Copy the data exactly. Images are the one exception.
========
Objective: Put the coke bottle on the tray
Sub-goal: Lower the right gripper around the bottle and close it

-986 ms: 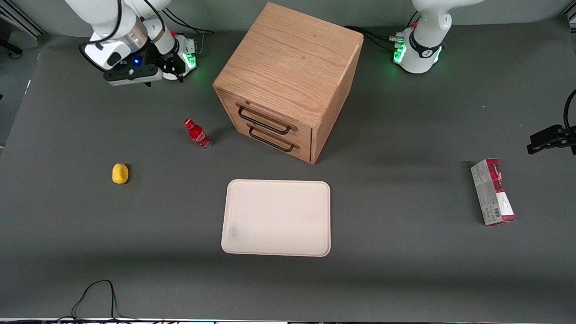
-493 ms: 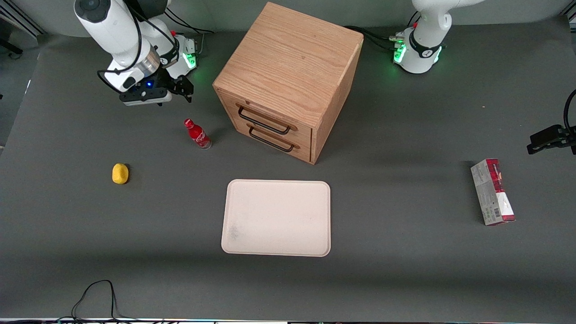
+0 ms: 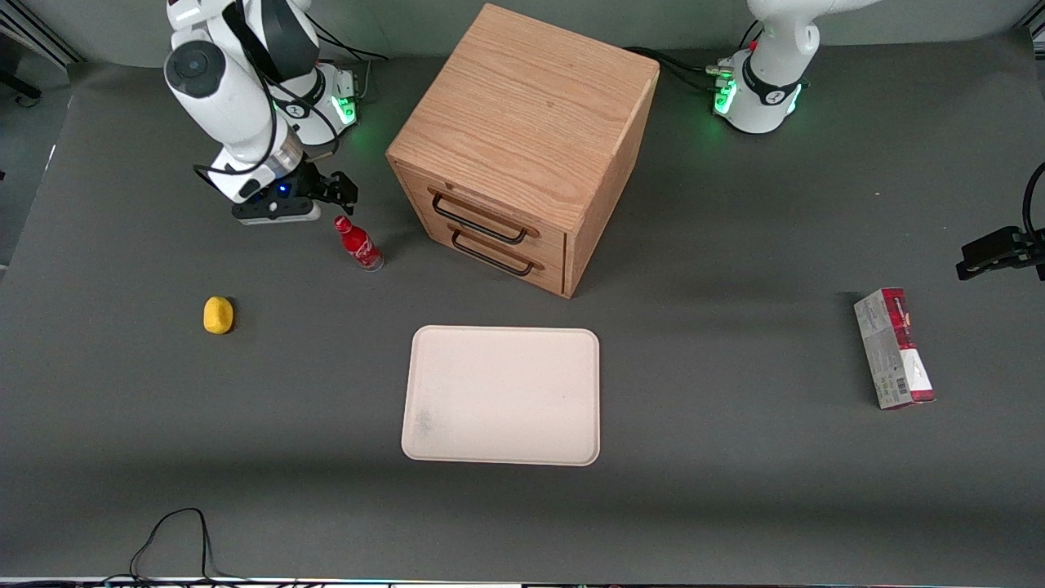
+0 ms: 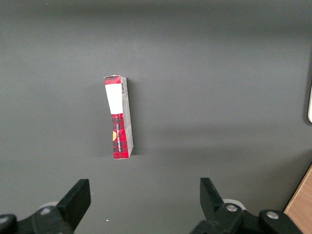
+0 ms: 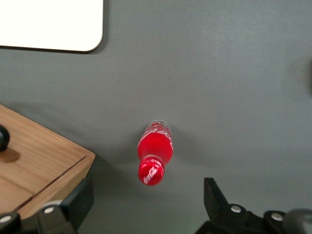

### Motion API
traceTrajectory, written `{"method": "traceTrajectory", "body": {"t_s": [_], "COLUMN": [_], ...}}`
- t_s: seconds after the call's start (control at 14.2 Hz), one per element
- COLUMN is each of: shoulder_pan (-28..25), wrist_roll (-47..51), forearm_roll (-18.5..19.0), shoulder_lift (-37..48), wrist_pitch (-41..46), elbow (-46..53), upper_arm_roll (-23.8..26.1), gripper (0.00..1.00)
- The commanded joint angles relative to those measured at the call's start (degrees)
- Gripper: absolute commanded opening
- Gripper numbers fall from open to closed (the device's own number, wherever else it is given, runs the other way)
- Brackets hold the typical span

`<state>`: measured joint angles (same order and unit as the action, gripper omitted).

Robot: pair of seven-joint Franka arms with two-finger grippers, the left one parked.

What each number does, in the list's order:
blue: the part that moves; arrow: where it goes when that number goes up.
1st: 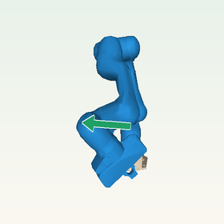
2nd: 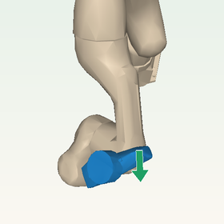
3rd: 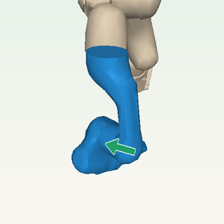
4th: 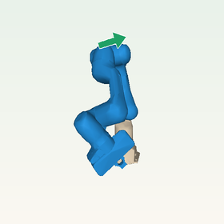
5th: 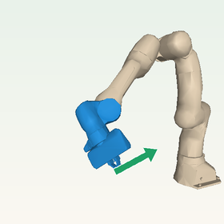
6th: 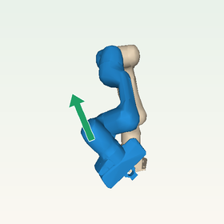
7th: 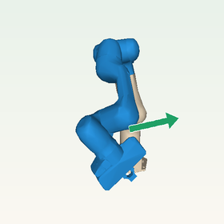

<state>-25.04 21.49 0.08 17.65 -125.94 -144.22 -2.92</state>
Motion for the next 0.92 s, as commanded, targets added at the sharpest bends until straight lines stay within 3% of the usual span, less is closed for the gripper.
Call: {"method": "traceTrajectory", "body": {"t_s": [0.0, 0.7, 0.77, 0.85], "shoulder_pan": [-0.1, -0.4, -0.4, -0.5], "wrist_roll": [1.3, 1.4, 1.4, 1.8], "forearm_roll": [0.8, 0.8, 0.8, 0.8], "shoulder_lift": [-3.6, -8.1, -8.1, -8.1], "wrist_pitch": [-2.5, -8.1, -8.0, -8.0], "elbow": [0.3, -3.0, -3.0, -3.0], "upper_arm_roll": [0.0, 0.0, 0.1, 0.2], "gripper": [1.00, 1.00, 0.98, 0.89]}}
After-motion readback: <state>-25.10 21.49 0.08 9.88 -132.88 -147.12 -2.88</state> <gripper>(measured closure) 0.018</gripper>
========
• WRITTEN RESPONSE:
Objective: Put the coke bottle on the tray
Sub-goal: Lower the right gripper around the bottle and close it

-986 ms: 
-493 ms: 
+0 ms: 
+0 ms: 
+0 ms: 

### Motion API
traceTrajectory, written `{"method": "traceTrajectory", "body": {"t_s": [_], "COLUMN": [_], ...}}`
- t_s: seconds after the call's start (control at 14.2 Hz), one per element
- COLUMN is each of: shoulder_pan (-28..25), wrist_roll (-47..51), forearm_roll (-18.5..19.0), shoulder_lift (-37..48), wrist_pitch (-41..46), elbow (-46..53), upper_arm_roll (-23.8..26.1), gripper (0.00..1.00)
- The commanded joint angles relative to those measured at the call's start (degrees)
- Gripper: absolute commanded opening
- Gripper numbers fall from open to closed (the device's own number, wherever else it is given, runs the other way)
- Brackets hold the typical span

`<state>`: measured joint angles (same order and unit as the action, gripper omitted).

Robot: pair of seven-joint Franka arms with two-finger grippers, the left one parked.

What each number does, in the list's order:
blue: the part that moves; arrow: where it goes when that number goes up.
1st: 
2nd: 
3rd: 
4th: 
5th: 
6th: 
7th: 

<state>-25.04 21.49 0.08 17.65 -125.94 -144.22 -2.92</state>
Motion for the next 0.92 s, as commanded, targets added at the sharpest bends until straight lines stay within 3% of the usual span, less is closed for the gripper.
Call: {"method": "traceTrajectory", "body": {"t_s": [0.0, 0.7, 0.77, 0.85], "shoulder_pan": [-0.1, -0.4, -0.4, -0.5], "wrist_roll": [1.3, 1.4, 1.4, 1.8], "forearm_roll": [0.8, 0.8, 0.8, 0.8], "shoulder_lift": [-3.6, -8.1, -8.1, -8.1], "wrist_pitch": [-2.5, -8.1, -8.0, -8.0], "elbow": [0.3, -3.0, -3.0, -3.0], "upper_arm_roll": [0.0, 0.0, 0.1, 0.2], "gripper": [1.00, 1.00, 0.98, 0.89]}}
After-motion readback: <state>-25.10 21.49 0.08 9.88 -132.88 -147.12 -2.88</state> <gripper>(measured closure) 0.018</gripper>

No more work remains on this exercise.